Share of First-time Home Buyers Falls to 26 Year Low
Young would-be homebuyers are increasingly unable to make the dream of homeownership come true, according to the results of the latest survey from the National Association of Realtors.
The 2014 National Association of Realtors Profile of Home Buyers found that first-time home buyers made up just 33 percent of all buyers in 2013, down 5 percent from the year before and the lowest share since 1987. Since it began in 1981, the survey average for first-time buyers has been 40 percent.
What’s holding young buyers back? It’s certainly not a lack of desire. An October survey from housing data website Zillow reported that 83 percent of renters between the ages of 23 and 34 expect to own a home someday.
The Great Recession could be blamed for creating a perfect storm of factors keeping young Americans from being able to buy. Many would-be buyers were in college during the recession, taking on increasing larger amounts of student debt, facing an almost non-existent job market when they finished school. As they searched for work, debts continued to rise, bringing credit scores down.
NAR chief economist Lawrence Yun expounded on the woes of Millennials. “Rising rents and repaying student loan debt makes saving for a down payment more difficult, especially for young adults who’ve experienced limited job prospects and flat wage growth since entering the workforce,” Yun said. “Adding more bumps in the road, is that those finally in a position to buy have had to overcome low inventory levels in their price range, competition from investors, tight credit conditions and high mortgage insurance premiums.”
The strict lending climate seems to be a big problem for the nation’s young buyers.
“Stronger job growth should eventually support higher wages, but nearly half (47%) of first-time buyers in this year’s survey (43% in 2013) said the mortgage application and approval process was much more or somewhat more difficult than expected,” Yun commented. “Less stringent credit standards and mortgage insurance premiums commensurate with current buyer risk profiles are needed to boost first-time buyer participation, especially with interest rates likely rising in upcoming years.”
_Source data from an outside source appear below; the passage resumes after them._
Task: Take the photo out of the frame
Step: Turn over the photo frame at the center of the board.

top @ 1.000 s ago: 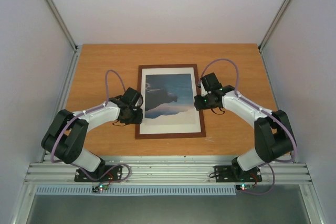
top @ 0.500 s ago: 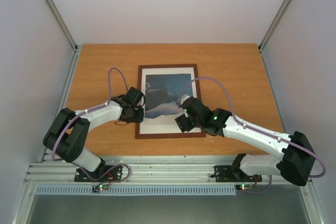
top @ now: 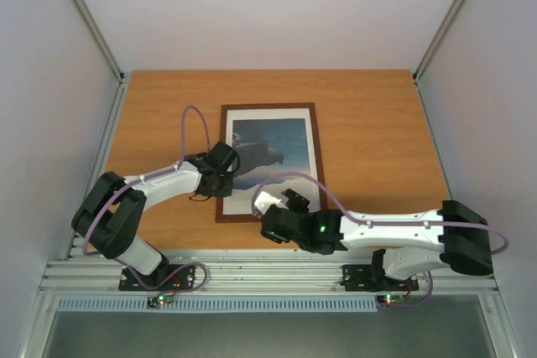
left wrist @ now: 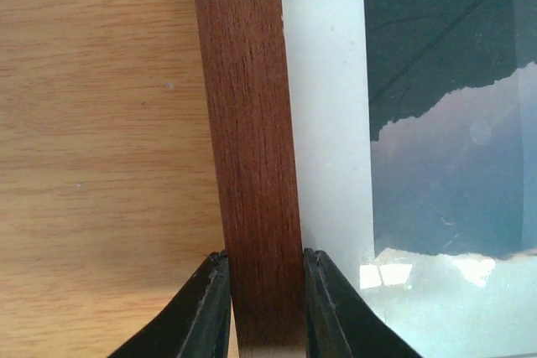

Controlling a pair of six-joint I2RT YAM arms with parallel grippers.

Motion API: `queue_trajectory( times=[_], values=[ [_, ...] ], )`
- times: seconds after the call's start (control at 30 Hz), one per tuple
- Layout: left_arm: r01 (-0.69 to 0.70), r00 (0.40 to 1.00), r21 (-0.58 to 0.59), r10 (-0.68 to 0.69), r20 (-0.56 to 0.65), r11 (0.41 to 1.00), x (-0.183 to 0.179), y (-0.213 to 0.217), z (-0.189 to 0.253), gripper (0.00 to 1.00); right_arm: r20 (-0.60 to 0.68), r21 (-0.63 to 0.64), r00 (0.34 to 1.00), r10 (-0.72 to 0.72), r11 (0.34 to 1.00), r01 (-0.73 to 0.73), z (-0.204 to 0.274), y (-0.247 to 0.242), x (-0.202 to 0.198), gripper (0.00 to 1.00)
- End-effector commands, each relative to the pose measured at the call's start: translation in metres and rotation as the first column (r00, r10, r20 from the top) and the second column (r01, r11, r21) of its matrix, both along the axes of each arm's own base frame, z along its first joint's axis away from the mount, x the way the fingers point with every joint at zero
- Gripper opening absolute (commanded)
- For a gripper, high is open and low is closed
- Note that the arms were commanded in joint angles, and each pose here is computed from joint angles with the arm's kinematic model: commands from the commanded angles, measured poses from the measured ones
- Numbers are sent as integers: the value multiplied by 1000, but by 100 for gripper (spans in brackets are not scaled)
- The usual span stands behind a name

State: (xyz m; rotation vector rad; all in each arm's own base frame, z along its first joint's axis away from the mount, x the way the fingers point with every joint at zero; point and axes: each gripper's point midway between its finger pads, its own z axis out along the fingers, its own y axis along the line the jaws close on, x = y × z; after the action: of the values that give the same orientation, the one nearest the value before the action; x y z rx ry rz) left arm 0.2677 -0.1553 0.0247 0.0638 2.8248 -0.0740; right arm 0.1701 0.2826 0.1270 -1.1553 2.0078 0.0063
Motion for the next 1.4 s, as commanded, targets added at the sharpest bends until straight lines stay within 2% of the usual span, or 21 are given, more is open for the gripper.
queue_trajectory(
  times=[0.0,0.07,0.17,0.23,0.37,0.67,0.9,1.13,1.37],
  values=[
    [36,998,39,-37,41,999,-1,4,21,1,136,-72,989,61,996,-51,-7,18,-4,93],
    [35,997,26,-37,63,999,1,4,29,1,192,-88,974,121,991,-105,-10,33,-15,93],
    [34,996,8,-35,86,999,1,3,38,0,161,-122,973,166,981,-147,-24,45,-29,92],
    [32,995,-5,-32,98,999,1,2,43,0,192,-149,965,178,977,-151,-30,51,-32,93],
    [24,991,-27,-21,133,999,0,4,57,0,268,-206,939,217,965,-164,-35,64,-40,98],
    [14,987,-72,-2,163,997,-1,2,75,1,431,-289,886,170,956,-43,-33,74,-27,98],
    [6,987,-109,12,163,994,-1,-3,79,0,497,-337,859,125,940,59,-39,78,-14,97],
    [-1,986,-134,23,166,991,-5,-3,81,1,490,-344,871,44,927,147,-45,65,4,93],
    [2,984,-154,25,174,988,-9,-2,86,1,484,-377,875,25,908,183,-54,56,14,83]
  ],
)
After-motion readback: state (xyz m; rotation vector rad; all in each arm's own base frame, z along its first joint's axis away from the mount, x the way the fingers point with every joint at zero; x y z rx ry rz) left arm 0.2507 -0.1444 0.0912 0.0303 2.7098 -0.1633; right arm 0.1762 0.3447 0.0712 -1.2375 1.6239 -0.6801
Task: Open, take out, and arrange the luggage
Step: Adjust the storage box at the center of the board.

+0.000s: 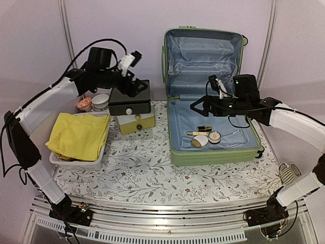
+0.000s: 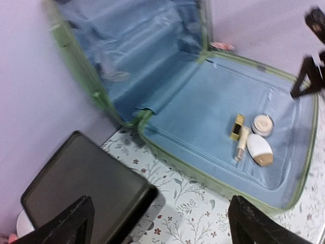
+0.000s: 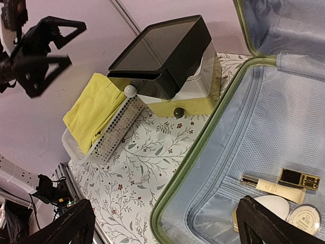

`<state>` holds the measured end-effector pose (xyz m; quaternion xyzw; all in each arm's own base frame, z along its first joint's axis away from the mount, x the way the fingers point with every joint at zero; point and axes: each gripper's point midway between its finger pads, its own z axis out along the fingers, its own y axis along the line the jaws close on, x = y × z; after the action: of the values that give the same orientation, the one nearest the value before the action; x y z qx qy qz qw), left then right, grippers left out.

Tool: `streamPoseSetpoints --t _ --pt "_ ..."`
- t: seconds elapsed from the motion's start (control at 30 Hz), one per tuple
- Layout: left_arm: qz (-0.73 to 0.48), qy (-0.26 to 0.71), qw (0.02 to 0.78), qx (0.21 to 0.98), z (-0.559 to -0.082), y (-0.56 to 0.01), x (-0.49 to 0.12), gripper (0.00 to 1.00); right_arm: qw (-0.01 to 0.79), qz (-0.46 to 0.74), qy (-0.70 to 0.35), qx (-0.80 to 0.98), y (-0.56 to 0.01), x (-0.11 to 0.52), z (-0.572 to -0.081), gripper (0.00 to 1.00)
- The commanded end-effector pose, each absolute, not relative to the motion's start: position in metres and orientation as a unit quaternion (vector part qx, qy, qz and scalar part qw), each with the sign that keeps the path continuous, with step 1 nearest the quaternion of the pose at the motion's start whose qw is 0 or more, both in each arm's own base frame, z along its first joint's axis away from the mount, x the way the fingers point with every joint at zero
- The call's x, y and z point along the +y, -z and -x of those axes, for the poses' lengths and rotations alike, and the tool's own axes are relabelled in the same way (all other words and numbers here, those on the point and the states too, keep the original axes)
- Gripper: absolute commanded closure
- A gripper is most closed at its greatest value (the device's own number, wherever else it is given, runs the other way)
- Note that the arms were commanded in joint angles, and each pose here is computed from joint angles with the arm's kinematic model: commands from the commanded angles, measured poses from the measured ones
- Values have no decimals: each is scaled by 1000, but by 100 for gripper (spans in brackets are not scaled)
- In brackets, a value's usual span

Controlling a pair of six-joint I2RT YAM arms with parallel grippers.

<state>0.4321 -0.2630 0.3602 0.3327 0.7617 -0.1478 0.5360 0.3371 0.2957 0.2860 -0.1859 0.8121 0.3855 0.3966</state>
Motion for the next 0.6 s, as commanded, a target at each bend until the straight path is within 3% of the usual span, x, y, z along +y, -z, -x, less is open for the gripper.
streamPoseSetpoints --t 0.0,0.43,0.57 --pt "-497 73 469 727 -419 -295 -295 6 410 181 -360 818 -287 275 -326 1" --pt "-533 -2 359 767 -466 -217 -299 7 425 172 -346 818 -295 256 -313 1" --pt "-533 -15 341 775 -474 -203 -294 11 426 172 -345 818 -295 256 -313 1"
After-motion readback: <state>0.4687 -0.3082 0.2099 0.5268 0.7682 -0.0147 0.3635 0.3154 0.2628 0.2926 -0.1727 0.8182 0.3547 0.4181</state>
The mortgage insurance premiums Yun referred to apply to government-insured loans from Fannie Mae and Freddie Mac as well as those low down payment loans backed by the Federal Housing Administration. New fees have recently been applied significantly increasing the monthly payments for first-time homebuyers. A borrower, for example, now pays about $50 more a month in mortgage insurance on a $100,000 FHA loan.
So with so many factors against them, when will we see a return of first-time buyers to the housing market? Credit standards will certainly have to ease as Yun suggested, and interest rates will need to stay low, but the biggest factor will probably be improvement in jobs and income. Once incomes start to rise again to match the pace of rent and home prices, young Americans will finally have the resources needed to take the homeownership plunge.